*REQUIRED WORK*
Everything in the listing below should be repeated verbatim, apart from the pictures.

*EXERCISE INPUTS*
────────────────────
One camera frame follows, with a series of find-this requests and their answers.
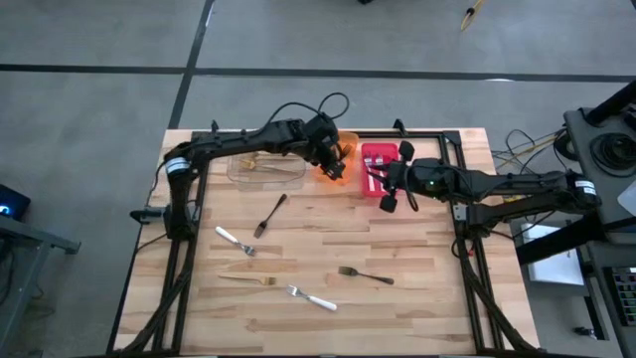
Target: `gray floor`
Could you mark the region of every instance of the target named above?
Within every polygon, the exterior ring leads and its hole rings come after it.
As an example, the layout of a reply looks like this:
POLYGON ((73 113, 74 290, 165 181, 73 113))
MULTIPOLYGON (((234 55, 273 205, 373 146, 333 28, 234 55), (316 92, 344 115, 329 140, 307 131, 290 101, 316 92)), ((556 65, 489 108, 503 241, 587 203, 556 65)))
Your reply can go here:
MULTIPOLYGON (((472 1, 217 0, 203 68, 397 70, 457 73, 633 75, 636 11, 629 0, 486 2, 457 28, 472 1)), ((0 0, 0 64, 184 67, 204 0, 0 0)), ((0 182, 33 198, 29 222, 82 241, 55 254, 16 349, 47 356, 102 353, 181 76, 0 72, 0 182)), ((504 148, 514 128, 557 130, 562 113, 594 106, 623 84, 344 80, 196 76, 181 128, 258 127, 280 104, 317 104, 333 90, 352 101, 341 127, 483 126, 504 148)), ((337 111, 338 103, 327 110, 337 111)), ((289 109, 282 117, 306 117, 289 109)), ((513 138, 513 143, 523 138, 513 138)), ((531 167, 559 169, 551 152, 531 167)), ((529 283, 542 346, 618 357, 615 340, 573 335, 589 325, 583 300, 529 283)))

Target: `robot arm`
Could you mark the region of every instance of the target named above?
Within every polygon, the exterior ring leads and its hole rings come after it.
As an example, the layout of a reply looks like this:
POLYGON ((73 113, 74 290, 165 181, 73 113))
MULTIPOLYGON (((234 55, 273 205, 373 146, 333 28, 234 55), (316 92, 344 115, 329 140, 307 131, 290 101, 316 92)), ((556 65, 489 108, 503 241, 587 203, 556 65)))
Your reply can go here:
POLYGON ((214 158, 264 150, 269 153, 296 154, 320 166, 332 180, 342 177, 345 168, 338 147, 338 128, 324 113, 305 123, 287 119, 268 123, 256 131, 218 132, 184 142, 166 153, 164 162, 170 185, 170 204, 163 213, 169 239, 187 241, 194 226, 187 210, 192 182, 214 158))
POLYGON ((489 235, 499 222, 559 210, 572 214, 585 214, 598 205, 594 185, 582 175, 568 171, 532 175, 489 175, 478 170, 466 170, 445 164, 436 158, 412 159, 413 147, 408 142, 400 145, 401 161, 376 166, 386 172, 374 175, 383 182, 389 193, 381 202, 387 212, 396 209, 396 192, 404 190, 411 207, 416 211, 413 194, 442 202, 465 204, 465 230, 480 237, 489 235), (478 204, 491 195, 525 195, 524 199, 496 206, 478 204))

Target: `orange object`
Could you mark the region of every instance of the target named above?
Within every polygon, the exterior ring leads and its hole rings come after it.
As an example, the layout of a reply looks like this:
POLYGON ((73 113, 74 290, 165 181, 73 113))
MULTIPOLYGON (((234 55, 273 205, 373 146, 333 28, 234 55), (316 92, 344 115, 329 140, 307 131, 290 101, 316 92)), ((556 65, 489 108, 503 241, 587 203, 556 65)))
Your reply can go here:
POLYGON ((344 185, 351 181, 351 177, 354 173, 354 166, 356 165, 356 153, 358 152, 358 134, 339 130, 338 136, 340 137, 340 140, 338 140, 338 145, 340 145, 341 149, 347 150, 346 148, 347 146, 349 146, 349 153, 344 159, 345 170, 342 172, 342 178, 331 180, 322 172, 322 169, 320 169, 320 167, 316 167, 311 172, 313 173, 316 180, 318 180, 319 182, 344 185))

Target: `wooden tabletop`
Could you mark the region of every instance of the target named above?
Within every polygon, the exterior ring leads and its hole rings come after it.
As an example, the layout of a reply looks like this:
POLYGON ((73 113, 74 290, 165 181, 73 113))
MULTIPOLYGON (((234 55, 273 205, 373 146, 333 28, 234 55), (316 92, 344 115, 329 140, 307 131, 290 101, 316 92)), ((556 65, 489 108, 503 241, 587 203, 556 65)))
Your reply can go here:
MULTIPOLYGON (((458 130, 468 168, 494 173, 486 131, 458 130)), ((167 131, 162 153, 189 140, 191 132, 167 131)), ((409 141, 416 158, 440 155, 436 140, 409 141)), ((417 197, 416 213, 400 194, 396 212, 389 214, 378 208, 379 199, 362 196, 361 165, 344 186, 316 182, 307 173, 302 189, 285 191, 289 198, 255 239, 254 229, 282 191, 239 191, 227 165, 228 158, 220 158, 210 168, 182 354, 475 353, 459 261, 450 252, 454 232, 448 204, 417 197), (256 257, 219 237, 216 226, 255 247, 256 257), (343 276, 340 266, 393 277, 396 284, 343 276), (217 277, 221 272, 274 276, 277 283, 217 277), (338 310, 290 296, 288 284, 338 304, 338 310)), ((162 173, 150 204, 165 205, 168 198, 162 173)), ((139 245, 163 233, 161 224, 146 226, 139 245)), ((493 236, 484 246, 497 303, 524 338, 538 345, 513 243, 493 236)), ((129 343, 157 307, 169 247, 161 240, 136 256, 115 348, 129 343)), ((480 316, 490 342, 483 306, 480 316)), ((169 321, 168 342, 172 329, 169 321)))

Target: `silver fork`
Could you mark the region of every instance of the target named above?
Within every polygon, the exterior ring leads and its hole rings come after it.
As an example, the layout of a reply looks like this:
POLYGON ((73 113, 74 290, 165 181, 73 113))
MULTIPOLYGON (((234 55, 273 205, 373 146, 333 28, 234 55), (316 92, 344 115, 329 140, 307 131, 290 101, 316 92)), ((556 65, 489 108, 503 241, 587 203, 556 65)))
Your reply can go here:
POLYGON ((338 306, 335 303, 331 303, 329 301, 326 301, 324 299, 320 299, 318 297, 312 296, 312 295, 308 295, 303 293, 298 287, 293 286, 293 285, 289 285, 287 287, 287 293, 291 294, 294 297, 302 297, 307 299, 308 301, 312 302, 312 303, 316 303, 321 307, 327 308, 329 310, 333 310, 335 311, 336 309, 338 309, 338 306))
MULTIPOLYGON (((373 159, 370 155, 365 157, 365 165, 367 166, 367 171, 371 171, 371 166, 373 165, 373 159)), ((374 182, 374 177, 369 174, 369 191, 376 191, 376 183, 374 182)))
MULTIPOLYGON (((385 160, 382 158, 382 155, 378 155, 376 157, 376 165, 383 165, 383 164, 385 164, 385 160)), ((380 175, 381 177, 384 177, 384 175, 382 175, 382 170, 378 171, 378 175, 380 175)), ((380 190, 386 191, 384 186, 382 185, 380 186, 380 190)))
POLYGON ((249 247, 247 245, 241 244, 237 238, 235 238, 232 234, 228 233, 224 228, 216 227, 215 231, 217 232, 217 234, 221 235, 222 237, 224 237, 226 240, 228 240, 232 244, 240 247, 240 249, 244 253, 246 253, 246 254, 248 254, 250 256, 254 256, 256 254, 256 250, 253 247, 249 247))

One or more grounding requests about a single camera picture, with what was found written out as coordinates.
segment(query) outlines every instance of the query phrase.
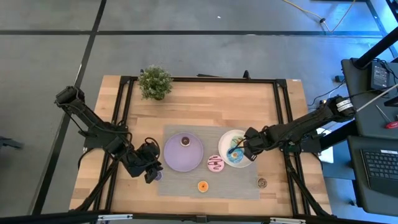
────────────────────
*EXPECTED OUTPUT*
One camera frame follows, with a series of find-this requests and their answers.
Target: `gray floor`
Could you mark the region of every instance of the target named above?
Within every polygon, the exterior ring leads and its hole rings come after it.
As an example, the layout of a reply looks like this:
POLYGON ((73 113, 74 290, 165 181, 73 113))
MULTIPOLYGON (((234 55, 273 205, 373 146, 333 28, 234 55), (316 92, 344 115, 329 140, 307 131, 290 101, 316 92)), ((556 65, 489 108, 503 241, 587 203, 556 65)))
Your reply can go here:
MULTIPOLYGON (((472 1, 217 0, 203 68, 397 70, 457 73, 633 75, 636 11, 629 0, 486 2, 457 28, 472 1)), ((0 0, 0 64, 184 67, 204 0, 0 0)), ((0 182, 33 198, 29 222, 82 241, 55 254, 16 349, 47 356, 102 353, 181 76, 0 72, 0 182)), ((504 148, 514 128, 557 130, 562 113, 594 106, 623 84, 344 80, 196 76, 181 128, 258 127, 280 104, 317 104, 333 90, 352 101, 341 127, 483 126, 504 148)), ((337 111, 338 103, 327 110, 337 111)), ((289 109, 282 117, 306 117, 289 109)), ((513 138, 513 143, 523 138, 513 138)), ((531 167, 559 169, 551 152, 531 167)), ((529 283, 542 346, 618 357, 615 340, 573 335, 589 325, 583 300, 529 283)))

Target: `robot arm`
Could you mark the region of every instance of the target named above?
Within every polygon, the exterior ring leads and its hole rings come after it.
As an example, the layout of a reply looks like this:
POLYGON ((73 113, 74 290, 165 181, 73 113))
MULTIPOLYGON (((234 55, 273 205, 373 146, 333 28, 234 55), (316 92, 344 115, 329 140, 307 131, 290 101, 316 92)), ((556 65, 489 108, 503 241, 587 203, 556 65)))
Your reply can go here:
POLYGON ((214 158, 264 150, 269 153, 296 154, 320 166, 332 180, 342 177, 345 168, 338 147, 338 128, 324 113, 305 123, 287 119, 268 123, 256 131, 218 132, 184 142, 166 153, 164 162, 170 185, 170 204, 163 213, 169 239, 187 241, 194 226, 187 210, 192 182, 214 158))
POLYGON ((489 235, 499 222, 559 210, 572 214, 585 214, 598 205, 594 185, 582 175, 568 171, 532 175, 489 175, 478 170, 466 170, 445 164, 436 158, 412 159, 413 147, 408 142, 400 145, 401 161, 376 166, 386 172, 374 175, 383 182, 389 193, 381 202, 387 212, 396 209, 396 192, 404 190, 411 207, 416 211, 413 194, 442 202, 465 204, 465 230, 480 237, 489 235), (478 204, 491 195, 525 195, 524 199, 496 206, 478 204))

Target: `orange object`
Could you mark the region of every instance of the target named above?
Within every polygon, the exterior ring leads and its hole rings come after it.
As an example, the layout of a reply looks like this:
POLYGON ((73 113, 74 290, 165 181, 73 113))
MULTIPOLYGON (((234 55, 273 205, 373 146, 333 28, 234 55), (316 92, 344 115, 329 140, 307 131, 290 101, 316 92)), ((556 65, 489 108, 503 241, 587 203, 556 65)))
Your reply can go here:
POLYGON ((344 185, 351 181, 351 177, 354 173, 354 166, 356 165, 356 153, 358 152, 358 134, 339 130, 338 136, 340 137, 340 140, 338 140, 338 145, 340 145, 341 149, 347 150, 346 148, 347 146, 349 146, 349 153, 344 159, 345 170, 342 172, 342 178, 331 180, 322 172, 322 169, 320 169, 320 167, 316 167, 311 172, 313 173, 316 180, 318 180, 319 182, 344 185))

Target: `wooden tabletop`
Could you mark the region of every instance of the target named above?
Within every polygon, the exterior ring leads and its hole rings come after it.
As an example, the layout of a reply looks like this:
POLYGON ((73 113, 74 290, 165 181, 73 113))
MULTIPOLYGON (((234 55, 273 205, 373 146, 333 28, 234 55), (316 92, 344 115, 329 140, 307 131, 290 101, 316 92)), ((556 65, 489 108, 503 241, 587 203, 556 65)))
Your reply can go here:
MULTIPOLYGON (((458 130, 468 168, 494 173, 486 131, 458 130)), ((167 131, 162 153, 189 140, 191 132, 167 131)), ((409 141, 416 158, 440 155, 436 140, 409 141)), ((417 197, 416 213, 400 194, 396 212, 389 214, 378 208, 379 199, 362 196, 361 165, 344 186, 316 182, 307 173, 302 189, 285 191, 289 198, 255 239, 254 229, 282 191, 239 191, 227 165, 228 158, 220 158, 210 168, 182 354, 475 353, 459 261, 450 252, 454 232, 448 204, 417 197), (256 257, 219 237, 216 226, 255 247, 256 257), (343 276, 340 266, 393 277, 396 284, 343 276), (217 277, 221 272, 274 276, 277 283, 217 277), (338 310, 290 296, 288 284, 338 304, 338 310)), ((162 173, 150 204, 165 205, 168 198, 162 173)), ((139 245, 163 233, 161 224, 146 226, 139 245)), ((493 236, 484 246, 497 303, 524 338, 538 345, 513 243, 493 236)), ((129 343, 157 307, 169 247, 161 240, 136 256, 115 348, 129 343)), ((480 316, 490 342, 483 306, 480 316)), ((169 321, 168 342, 172 329, 169 321)))

Target: `silver fork`
Could you mark the region of every instance of the target named above?
Within every polygon, the exterior ring leads and its hole rings come after it.
As an example, the layout of a reply looks like this:
POLYGON ((73 113, 74 290, 165 181, 73 113))
MULTIPOLYGON (((234 55, 273 205, 373 146, 333 28, 234 55), (316 92, 344 115, 329 140, 307 131, 290 101, 316 92)), ((556 65, 489 108, 503 241, 587 203, 556 65)))
Your reply can go here:
POLYGON ((338 306, 335 303, 331 303, 329 301, 326 301, 324 299, 320 299, 318 297, 312 296, 312 295, 308 295, 303 293, 298 287, 293 286, 293 285, 289 285, 287 287, 287 293, 291 294, 294 297, 302 297, 307 299, 308 301, 312 302, 312 303, 316 303, 321 307, 327 308, 329 310, 333 310, 335 311, 336 309, 338 309, 338 306))
MULTIPOLYGON (((373 159, 370 155, 365 157, 365 165, 367 166, 367 171, 371 171, 371 166, 373 165, 373 159)), ((374 182, 374 177, 369 174, 369 191, 376 191, 376 183, 374 182)))
MULTIPOLYGON (((385 160, 382 158, 382 155, 378 155, 376 157, 376 165, 383 165, 383 164, 385 164, 385 160)), ((380 175, 381 177, 384 177, 384 175, 382 175, 382 170, 378 171, 378 175, 380 175)), ((380 190, 386 191, 384 186, 382 185, 380 186, 380 190)))
POLYGON ((249 247, 247 245, 241 244, 237 238, 235 238, 232 234, 228 233, 224 228, 216 227, 215 231, 217 232, 217 234, 221 235, 222 237, 224 237, 226 240, 228 240, 232 244, 240 247, 240 249, 244 253, 246 253, 246 254, 248 254, 250 256, 254 256, 256 254, 256 250, 253 247, 249 247))

One or more grounding requests about a single camera picture, with what was found written out as coordinates.
segment(query) outlines every instance of the query phrase.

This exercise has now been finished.